* [Data provided]
---+---

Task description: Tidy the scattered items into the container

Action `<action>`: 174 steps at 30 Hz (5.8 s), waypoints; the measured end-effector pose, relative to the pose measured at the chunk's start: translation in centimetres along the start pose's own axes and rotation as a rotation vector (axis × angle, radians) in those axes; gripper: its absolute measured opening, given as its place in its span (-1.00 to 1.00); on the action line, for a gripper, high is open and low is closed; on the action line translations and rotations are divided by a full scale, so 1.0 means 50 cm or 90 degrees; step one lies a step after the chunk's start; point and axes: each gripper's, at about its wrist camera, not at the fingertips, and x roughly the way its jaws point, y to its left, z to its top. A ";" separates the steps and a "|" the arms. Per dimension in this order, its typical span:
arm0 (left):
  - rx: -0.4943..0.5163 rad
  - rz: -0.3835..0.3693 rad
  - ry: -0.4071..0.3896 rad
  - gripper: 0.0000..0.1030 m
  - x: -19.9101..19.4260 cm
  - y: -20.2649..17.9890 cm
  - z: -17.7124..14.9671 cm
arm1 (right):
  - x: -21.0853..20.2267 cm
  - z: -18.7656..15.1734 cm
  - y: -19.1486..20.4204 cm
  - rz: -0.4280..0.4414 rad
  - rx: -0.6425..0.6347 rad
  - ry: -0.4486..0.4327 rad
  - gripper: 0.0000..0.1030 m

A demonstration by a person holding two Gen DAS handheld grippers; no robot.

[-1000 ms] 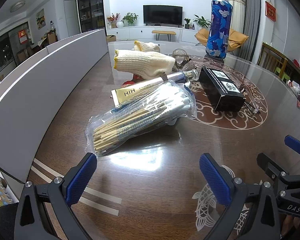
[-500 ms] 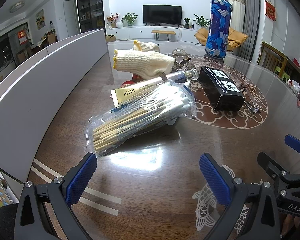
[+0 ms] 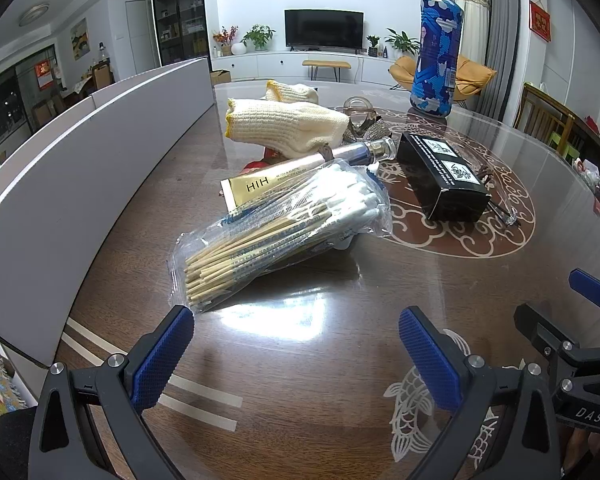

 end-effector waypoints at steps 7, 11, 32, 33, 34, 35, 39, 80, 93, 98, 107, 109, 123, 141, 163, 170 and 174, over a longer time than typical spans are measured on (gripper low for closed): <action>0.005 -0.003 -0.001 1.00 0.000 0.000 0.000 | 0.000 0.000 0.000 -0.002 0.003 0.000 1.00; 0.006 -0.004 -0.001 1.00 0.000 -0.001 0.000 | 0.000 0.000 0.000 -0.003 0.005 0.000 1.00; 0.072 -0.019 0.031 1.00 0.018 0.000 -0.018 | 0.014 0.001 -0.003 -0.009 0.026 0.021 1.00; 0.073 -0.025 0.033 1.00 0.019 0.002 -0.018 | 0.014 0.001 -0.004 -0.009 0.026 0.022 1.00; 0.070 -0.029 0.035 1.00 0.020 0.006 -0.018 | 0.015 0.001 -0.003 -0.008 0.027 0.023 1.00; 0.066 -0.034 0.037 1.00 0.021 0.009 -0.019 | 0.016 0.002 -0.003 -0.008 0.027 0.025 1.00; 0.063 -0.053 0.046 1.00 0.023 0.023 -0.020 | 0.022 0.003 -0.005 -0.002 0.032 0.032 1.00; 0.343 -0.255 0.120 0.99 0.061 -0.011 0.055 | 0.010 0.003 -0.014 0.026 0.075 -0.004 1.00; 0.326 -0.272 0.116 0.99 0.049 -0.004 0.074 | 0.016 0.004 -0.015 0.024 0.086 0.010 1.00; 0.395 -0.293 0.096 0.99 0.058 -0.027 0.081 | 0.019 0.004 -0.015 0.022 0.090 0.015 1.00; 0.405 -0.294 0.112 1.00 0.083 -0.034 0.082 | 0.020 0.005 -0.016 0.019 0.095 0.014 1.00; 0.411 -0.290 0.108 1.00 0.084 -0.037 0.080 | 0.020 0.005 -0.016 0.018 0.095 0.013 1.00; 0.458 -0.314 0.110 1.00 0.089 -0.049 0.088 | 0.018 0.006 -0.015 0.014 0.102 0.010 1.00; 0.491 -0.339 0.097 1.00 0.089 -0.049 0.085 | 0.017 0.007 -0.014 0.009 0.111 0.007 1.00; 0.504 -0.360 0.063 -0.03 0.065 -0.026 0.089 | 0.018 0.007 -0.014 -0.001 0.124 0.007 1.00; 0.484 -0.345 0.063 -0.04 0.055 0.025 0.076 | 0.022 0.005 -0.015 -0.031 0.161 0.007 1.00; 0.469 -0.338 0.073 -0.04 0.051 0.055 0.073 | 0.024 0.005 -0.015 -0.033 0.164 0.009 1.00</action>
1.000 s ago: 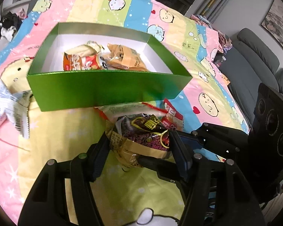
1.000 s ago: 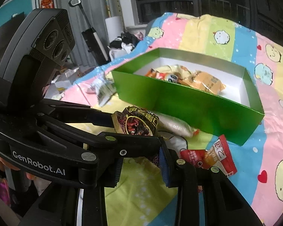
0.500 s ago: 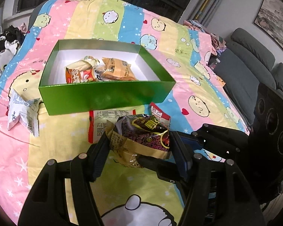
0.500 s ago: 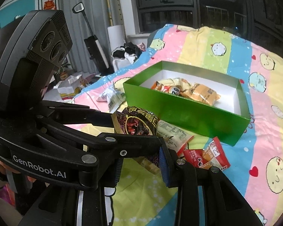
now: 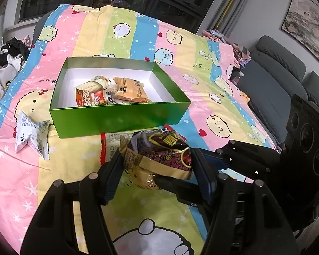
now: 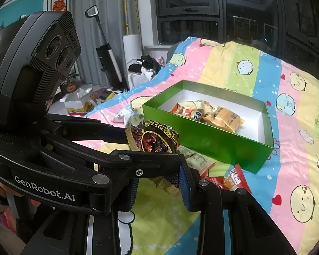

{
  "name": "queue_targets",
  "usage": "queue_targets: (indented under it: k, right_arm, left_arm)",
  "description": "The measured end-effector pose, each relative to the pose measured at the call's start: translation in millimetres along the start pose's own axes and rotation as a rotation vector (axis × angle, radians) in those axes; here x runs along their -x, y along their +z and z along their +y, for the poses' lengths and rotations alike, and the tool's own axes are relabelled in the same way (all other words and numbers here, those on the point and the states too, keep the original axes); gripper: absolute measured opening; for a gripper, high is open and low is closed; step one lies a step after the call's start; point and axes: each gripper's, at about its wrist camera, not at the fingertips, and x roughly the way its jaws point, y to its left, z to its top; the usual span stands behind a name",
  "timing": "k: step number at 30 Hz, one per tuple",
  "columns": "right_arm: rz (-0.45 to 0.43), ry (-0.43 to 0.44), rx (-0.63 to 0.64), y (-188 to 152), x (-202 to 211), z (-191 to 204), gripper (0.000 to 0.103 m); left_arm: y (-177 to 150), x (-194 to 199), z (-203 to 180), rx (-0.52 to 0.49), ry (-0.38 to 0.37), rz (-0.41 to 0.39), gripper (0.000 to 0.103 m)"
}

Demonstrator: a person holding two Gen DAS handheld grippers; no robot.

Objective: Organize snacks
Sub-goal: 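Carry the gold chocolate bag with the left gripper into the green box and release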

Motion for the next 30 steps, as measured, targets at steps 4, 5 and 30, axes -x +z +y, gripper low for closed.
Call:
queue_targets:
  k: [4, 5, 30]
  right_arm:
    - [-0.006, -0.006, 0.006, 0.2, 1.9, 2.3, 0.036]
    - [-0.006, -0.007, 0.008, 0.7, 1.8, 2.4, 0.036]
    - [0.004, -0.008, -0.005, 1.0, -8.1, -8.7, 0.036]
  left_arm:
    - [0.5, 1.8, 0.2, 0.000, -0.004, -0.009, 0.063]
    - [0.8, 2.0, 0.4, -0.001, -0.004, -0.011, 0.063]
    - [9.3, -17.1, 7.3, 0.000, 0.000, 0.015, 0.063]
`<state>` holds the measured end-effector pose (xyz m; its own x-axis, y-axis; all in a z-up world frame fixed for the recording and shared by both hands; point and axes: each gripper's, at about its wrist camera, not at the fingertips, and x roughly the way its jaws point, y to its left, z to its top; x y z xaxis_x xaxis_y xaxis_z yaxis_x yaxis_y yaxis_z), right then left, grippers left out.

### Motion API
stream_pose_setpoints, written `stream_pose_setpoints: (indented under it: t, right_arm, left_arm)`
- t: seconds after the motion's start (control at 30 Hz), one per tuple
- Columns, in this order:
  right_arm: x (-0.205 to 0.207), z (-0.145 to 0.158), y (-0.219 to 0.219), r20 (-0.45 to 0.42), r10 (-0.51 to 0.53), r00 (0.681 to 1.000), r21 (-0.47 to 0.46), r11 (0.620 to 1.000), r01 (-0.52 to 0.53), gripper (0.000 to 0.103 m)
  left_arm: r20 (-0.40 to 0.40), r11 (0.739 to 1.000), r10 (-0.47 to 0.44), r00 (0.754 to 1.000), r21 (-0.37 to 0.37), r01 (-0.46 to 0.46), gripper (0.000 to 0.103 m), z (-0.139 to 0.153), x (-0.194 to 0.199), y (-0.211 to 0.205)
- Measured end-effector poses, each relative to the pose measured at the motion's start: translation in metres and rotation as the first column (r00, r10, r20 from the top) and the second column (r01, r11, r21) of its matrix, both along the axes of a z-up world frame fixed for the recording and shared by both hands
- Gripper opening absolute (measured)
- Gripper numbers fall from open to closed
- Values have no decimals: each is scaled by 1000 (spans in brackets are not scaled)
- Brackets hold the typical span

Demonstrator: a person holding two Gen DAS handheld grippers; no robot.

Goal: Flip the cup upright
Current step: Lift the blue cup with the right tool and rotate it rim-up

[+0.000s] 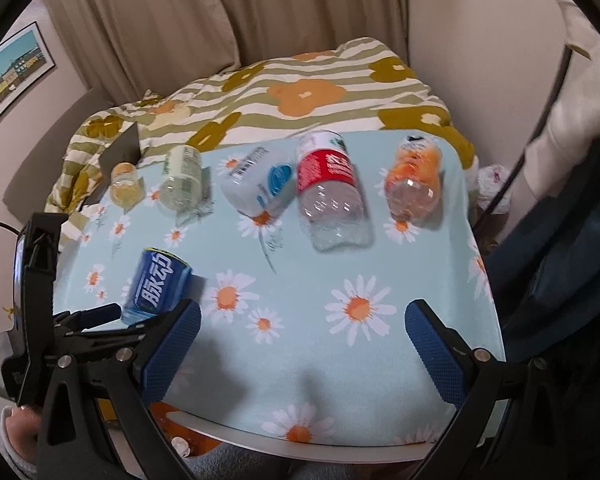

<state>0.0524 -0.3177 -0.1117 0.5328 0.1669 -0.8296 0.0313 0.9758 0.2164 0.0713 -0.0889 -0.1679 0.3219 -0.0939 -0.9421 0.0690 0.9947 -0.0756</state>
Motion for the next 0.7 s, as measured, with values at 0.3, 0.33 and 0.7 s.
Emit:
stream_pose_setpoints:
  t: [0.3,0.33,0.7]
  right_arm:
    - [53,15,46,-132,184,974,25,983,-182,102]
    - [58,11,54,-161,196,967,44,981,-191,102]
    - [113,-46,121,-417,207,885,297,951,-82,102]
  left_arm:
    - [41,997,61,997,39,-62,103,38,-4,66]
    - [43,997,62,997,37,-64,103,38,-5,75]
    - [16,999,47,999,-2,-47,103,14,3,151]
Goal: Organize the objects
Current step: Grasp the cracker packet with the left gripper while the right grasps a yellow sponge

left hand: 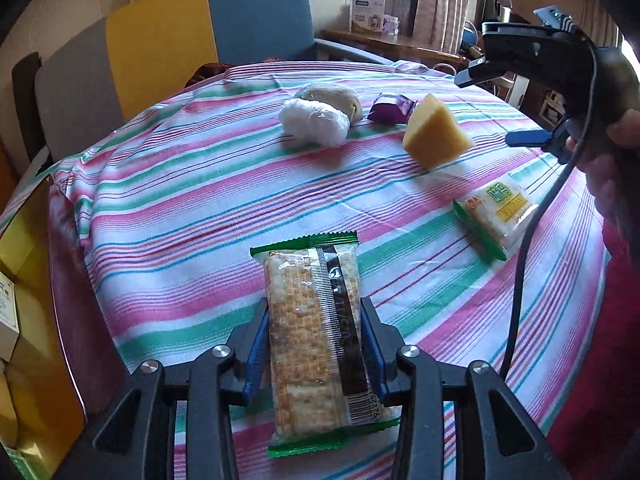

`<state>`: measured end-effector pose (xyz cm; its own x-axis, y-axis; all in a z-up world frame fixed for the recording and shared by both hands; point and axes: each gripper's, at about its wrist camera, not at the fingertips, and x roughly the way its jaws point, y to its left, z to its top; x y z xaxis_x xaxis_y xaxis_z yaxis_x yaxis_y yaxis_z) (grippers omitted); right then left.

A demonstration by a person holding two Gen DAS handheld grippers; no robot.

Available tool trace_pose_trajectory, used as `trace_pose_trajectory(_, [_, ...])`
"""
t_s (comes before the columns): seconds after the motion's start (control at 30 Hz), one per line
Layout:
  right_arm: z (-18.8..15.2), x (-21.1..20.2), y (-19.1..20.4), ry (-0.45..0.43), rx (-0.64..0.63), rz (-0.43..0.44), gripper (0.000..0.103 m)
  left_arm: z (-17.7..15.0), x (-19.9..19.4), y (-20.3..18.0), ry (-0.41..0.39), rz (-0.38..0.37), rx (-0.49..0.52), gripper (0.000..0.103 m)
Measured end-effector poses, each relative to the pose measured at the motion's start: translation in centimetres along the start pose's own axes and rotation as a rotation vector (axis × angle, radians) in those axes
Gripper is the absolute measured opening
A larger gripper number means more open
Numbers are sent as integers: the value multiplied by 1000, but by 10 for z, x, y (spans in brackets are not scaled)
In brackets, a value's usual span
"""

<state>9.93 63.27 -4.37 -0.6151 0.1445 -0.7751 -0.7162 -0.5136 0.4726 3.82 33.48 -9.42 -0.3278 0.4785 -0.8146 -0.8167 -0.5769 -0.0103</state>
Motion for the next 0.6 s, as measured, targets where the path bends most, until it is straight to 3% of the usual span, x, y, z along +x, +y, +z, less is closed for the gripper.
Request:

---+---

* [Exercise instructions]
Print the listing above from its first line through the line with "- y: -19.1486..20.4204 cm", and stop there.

* [Output of the task]
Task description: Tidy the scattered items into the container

Action `<action>`: 174 steps at 30 Hz (5.8 s), waypoints; the measured end-effector pose, relative to the pose measured at the chunk's start: translation in centimetres along the start pose's own axes and rotation as a rotation vector (axis × angle, radians) in those axes; gripper: its absolute measured opening, given as its place in its span (-1.00 to 1.00); on the action line, for a gripper, high is open and low is closed; on the action line translations and rotations are divided by a full scale, so 1.0 means 50 cm or 90 degrees; step one lies a step after the chunk's start; point and axes: each gripper's, at about its wrist camera, not at the fingertips, and x roughly the way its jaws point, y to its left, z to its top. A ";" separates the steps and a "|" the arms. Per dimension in this order, its typical span:
arm0 (left):
  - rx: -0.4943..0.5163 rad
  - rz: -0.3835..0.3693 rad
  - ry: -0.4071..0.3896 rad
  - gripper: 0.0000..0.1030 m
  - x: -19.9101..19.4260 cm
  - y: -20.2649..17.9890 cm
  - z: -17.7124..14.9671 cm
arm1 (right):
  - x: -21.0853..20.2267 cm
  - z: -18.7656..15.1734 cm
  - y: -19.1486..20.4204 cm

The exercise has been answered completely.